> TASK STATEMENT: Search the records for lines that contain the word "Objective". Copy them all.

> Source records:

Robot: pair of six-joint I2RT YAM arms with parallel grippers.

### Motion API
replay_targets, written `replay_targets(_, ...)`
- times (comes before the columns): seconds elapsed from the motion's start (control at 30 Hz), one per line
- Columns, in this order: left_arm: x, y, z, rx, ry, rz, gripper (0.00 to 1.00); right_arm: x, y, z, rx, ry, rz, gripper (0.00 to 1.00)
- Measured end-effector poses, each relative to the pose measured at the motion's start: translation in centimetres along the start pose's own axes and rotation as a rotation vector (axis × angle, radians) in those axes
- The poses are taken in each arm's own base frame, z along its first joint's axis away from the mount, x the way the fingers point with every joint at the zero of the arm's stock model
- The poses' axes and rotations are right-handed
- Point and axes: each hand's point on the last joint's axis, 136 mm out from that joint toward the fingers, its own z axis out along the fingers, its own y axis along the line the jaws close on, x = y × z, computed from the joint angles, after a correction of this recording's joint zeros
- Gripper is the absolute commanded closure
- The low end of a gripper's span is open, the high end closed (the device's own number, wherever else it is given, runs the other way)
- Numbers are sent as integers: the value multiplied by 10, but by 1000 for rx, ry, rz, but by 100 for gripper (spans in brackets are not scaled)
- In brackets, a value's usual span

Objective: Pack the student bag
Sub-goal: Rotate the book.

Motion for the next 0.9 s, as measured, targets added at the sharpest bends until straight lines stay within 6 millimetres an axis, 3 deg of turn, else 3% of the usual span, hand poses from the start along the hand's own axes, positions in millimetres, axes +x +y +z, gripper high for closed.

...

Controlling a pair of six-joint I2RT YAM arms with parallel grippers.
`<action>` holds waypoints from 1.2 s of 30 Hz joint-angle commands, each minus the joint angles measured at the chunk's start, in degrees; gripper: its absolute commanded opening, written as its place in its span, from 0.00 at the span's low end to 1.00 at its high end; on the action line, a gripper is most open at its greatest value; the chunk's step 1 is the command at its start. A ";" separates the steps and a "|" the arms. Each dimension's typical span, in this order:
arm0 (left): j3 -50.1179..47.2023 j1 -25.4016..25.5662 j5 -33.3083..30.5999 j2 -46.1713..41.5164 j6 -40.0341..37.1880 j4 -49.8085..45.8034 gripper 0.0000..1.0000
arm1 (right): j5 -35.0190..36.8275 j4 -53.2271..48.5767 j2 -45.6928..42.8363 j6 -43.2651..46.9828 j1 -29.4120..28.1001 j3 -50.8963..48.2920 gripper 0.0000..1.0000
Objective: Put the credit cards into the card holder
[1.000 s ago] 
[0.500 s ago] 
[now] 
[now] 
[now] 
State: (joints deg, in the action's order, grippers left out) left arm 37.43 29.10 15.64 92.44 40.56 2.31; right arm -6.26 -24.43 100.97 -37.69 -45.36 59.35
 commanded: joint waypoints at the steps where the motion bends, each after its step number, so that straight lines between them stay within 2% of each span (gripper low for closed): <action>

> RESPONSE AREA:
Objective: Pack the student bag
Objective: Put the credit cards into the card holder

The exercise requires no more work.